Dott. Pierdante Piccioni, una lunga ricerca nella mente

Pierdante Piccioni proverà a lungo a ritrovare i propri ricordi. Il medico, colpito da un’amnesia che ha spazzato dodici anni della sua vita, tornerà persino di fronte alla scuola dei suoi figli ogni mattina. “Era una specie di omaggio al concetto di anamnesi di Platone”, scrive nel suo libro Meno dodici, “secondo il quale percepire ciò che abbiamo intorno, anche le cose nuove, non è altro che ricordare, ridestare quanto già abbiamo nella nostra anima”. Nonostante il dramma che lo colpirà negli affetti e nel lavoro, il medico che un tempo era docente universitario e consulente del Ministero della Salute, si ritroverà a dover iniziare tutto da capo.

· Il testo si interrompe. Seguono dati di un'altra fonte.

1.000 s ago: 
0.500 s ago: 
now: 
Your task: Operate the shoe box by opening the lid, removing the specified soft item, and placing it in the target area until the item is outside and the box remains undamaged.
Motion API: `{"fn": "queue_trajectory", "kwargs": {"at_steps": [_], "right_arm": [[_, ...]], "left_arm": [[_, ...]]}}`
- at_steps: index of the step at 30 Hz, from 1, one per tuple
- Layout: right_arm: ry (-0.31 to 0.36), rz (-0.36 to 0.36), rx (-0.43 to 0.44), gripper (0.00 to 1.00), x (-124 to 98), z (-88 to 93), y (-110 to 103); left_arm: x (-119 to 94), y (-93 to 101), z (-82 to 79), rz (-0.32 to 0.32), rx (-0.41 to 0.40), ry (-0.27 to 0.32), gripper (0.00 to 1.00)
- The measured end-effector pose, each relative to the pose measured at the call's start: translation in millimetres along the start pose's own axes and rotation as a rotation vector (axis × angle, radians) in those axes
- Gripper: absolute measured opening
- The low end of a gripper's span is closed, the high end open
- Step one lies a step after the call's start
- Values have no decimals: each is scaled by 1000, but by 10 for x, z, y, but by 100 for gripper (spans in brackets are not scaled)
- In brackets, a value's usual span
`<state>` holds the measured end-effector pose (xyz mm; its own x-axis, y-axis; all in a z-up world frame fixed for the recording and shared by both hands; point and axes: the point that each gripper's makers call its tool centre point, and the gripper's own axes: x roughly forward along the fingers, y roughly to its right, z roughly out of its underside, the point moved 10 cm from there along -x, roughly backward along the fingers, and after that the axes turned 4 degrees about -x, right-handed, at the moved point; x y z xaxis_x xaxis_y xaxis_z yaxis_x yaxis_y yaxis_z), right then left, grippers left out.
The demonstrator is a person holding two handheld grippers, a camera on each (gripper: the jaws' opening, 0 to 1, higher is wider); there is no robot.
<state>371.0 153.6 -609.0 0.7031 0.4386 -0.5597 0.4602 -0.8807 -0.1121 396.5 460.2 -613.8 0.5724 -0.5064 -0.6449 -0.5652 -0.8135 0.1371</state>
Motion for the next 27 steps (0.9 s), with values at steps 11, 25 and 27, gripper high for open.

Il suo caso intanto diventa nazionale: tutti vogliono sapere qualcosa di più sul Dottor Amnesia, come verrà ribattezzato in poco tempo. Nel primo romanzo, Piccioni racconterà quanto lo abbia toccato nel profondo vivere quell’esperienza, alla ricerca dei legami perduti e non solo. Nel secondo testo, dal titolo Pronto Soccorso, descriverà invece la sua esperienza in prima linea, mentre si trova ancora in bilico fra la malattia e la possibilità di salvarsi. Racconterà inoltre il cambiamento vissuto in prima persona a causa dell’amnesia, quell’empatia verso i pazienti che non ha mai provato e che invece è emersa più forte che mai. In questi giorni Piccioni è di nuovo in prima linea, a combattere contro il Coronavirus e in difesa degli ammalati nell’Ospedale di Lodi, dove un tempo era primario di Pronto Soccorso. “Tornerà il tempo dell’abbraccio, della normalità”, dice all’Ansa prima del debutto della fiction che racconta la sua storia, “ma se vogliamo che ciò avvenga questo è il tempo di stare zitti e obbedire, di non pensare di essere più forti. Può sembrare brutale, ma chi in un giorno ha visto la propria vita stravolta è consapevole di quanto sia importante la disciplina: per un incidente ho perso la memoria, 12 anni spezzati via, cancellati per sempre. Solo la mia tenacia e passione mi hanno permesso di ricominciare anche se nessuno ci credeva”.